Stop Ganadería Industrial cuestiona la tramitación separada de dos granjas de lechones en Fraga

La organización sostiene que los proyectos, que sumarían 36.000 plazas, se sitúan en el límite de capacidad para evitar la autorización ambiental integrada y reclama que se analice su impacto conjunto

Stop Ganadería Industrial ha cuestionado, a través de un comunicado publicado en su página web, la tramitación de dos explotaciones porcinas de lechones en Fraga, cuyas solicitudes de licencia ambiental se publicaron en el Boletín Oficial de Aragón (BOA) el pasado 27 de agosto. La organización sostiene, entre otras cosas, que su presentación como expedientes independientes permite evitar una autorización ambiental más exigente y pide al Ayuntamiento de la localidad bajocinqueña y al Gobierno de Aragón que evalúen conjuntamente sus efectos sobre el entorno.

Con toda la documentación sobre la mesa, la cuestión tiene sus aristas.

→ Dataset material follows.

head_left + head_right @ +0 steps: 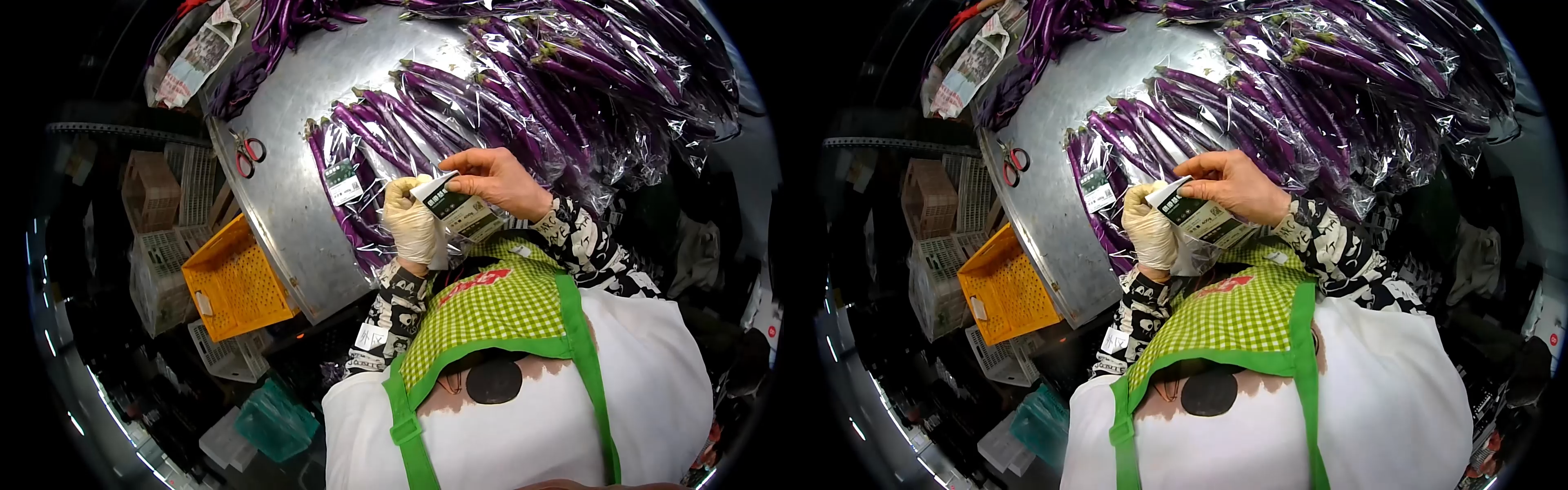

Y es que, aunque Stop Ganadería Industrial exige una autorización conjunta, lo cierto es que los anuncios en el BOA identifican dos sociedades solicitantes y dos emplazamientos diferentes: por un lado, Desarrollos Ganaderos de Aragón II, SLU, solicita una licencia para una explotación con capacidad para 18.000 lechones de entre 6 y 20 kilos en la parcela 29 del polígono 510, mientras que el segundo expediente, tal y como se puede comprobar en la web del Gobierno de Aragón, corresponde a Desarrollos Ganaderos de Aragón, SL, que plantea una explotación de transición de lechones en las parcelas 114 y 115 del polígono 505.

Lo que sí parece estar claro es lo relativo a la capacidad de ambas granjas y su ubicación: según Stop Ganadería Industrial, las dos explotaciones tendrían capacidad para 18.000 lechones cada una y estarían separadas por cuatro kilómetros de distancia.

La controversia sobre las 360 UGM

La mayor controversia parece llegar con la cifra de unidades de ganado mayor (UGM) por instalación: los anuncios del BOA recogen una capacidad equivalente a 360, que es precisamente la que centra la denuncia de la organización.

Según sostienen, el artículo 47 de la Ley de Prevención y Protección Ambiental de Aragón incluye en el régimen de autorización ambiental integrada las explotaciones ganaderas intensivas que superen las 360 UGM. Cada uno de estos proyectos se sitúa exactamente en esa cifra, por lo que Stop Ganadería Industrial considera que se trata de un fraccionamiento destinado a eludir dicho procedimiento, reclamando por lo tanto que se consideren conjuntamente las 720 UGM que sumarían ambas instalaciones.

De hecho, la misma ley establece, en su artículo 7, que fraccionar un proyecto no permite evitar los regímenes de intervención ambiental y que deben acumularse las dimensiones de sus partes. No obstante, los anuncios publicados no permiten determinar por sí solos que estas dos explotaciones constituyan un único proyecto fraccionado.

Lo que acredita el BOA es la tramitación de dos solicitudes de licencia ambiental de actividades clasificadas y hay que recordar que su publicación no supone la concesión de las licencias, ni tampoco equivale a una ausencia de control ambiental. Por otro lado, es necesario aclarar que la autorización ambiental integrada y la evaluación de impacto ambiental son instrumentos diferentes.

Agua, purines y proximidad a una zona protegida

Volviendo a las cifras que la organización atribuye a los proyectos, las dos explotaciones consumirían conjuntamente 41,6 millones de litros de agua al año y generarían 14.760 metros cúbicos de purines, con una carga anual de 42.840 kilos de nitrógeno.

La entidad señala también que la instalación prevista en el polígono 510 estaría a 145 metros de la Zona de Especial Protección para las Aves (ZEPA) Valcuerna, Serreta Negra y Liberola, aunque estos datos no figuran en el BOA.

Llamamiento a presentar alegaciones

Aunque las solicitudes de licencia ambiental hablan de dos granjas y de dos empresas, desde Stop Ganadería Industrial no tienen dudas al afirmar que se debería gestionar una tramitación conjunta, motivo por el que animan a todas las partes presuntamente afectadas por las instalaciones a presentar alegaciones a ambos proyectos antes de que finalice el plazo el próximo 11 de septiembre.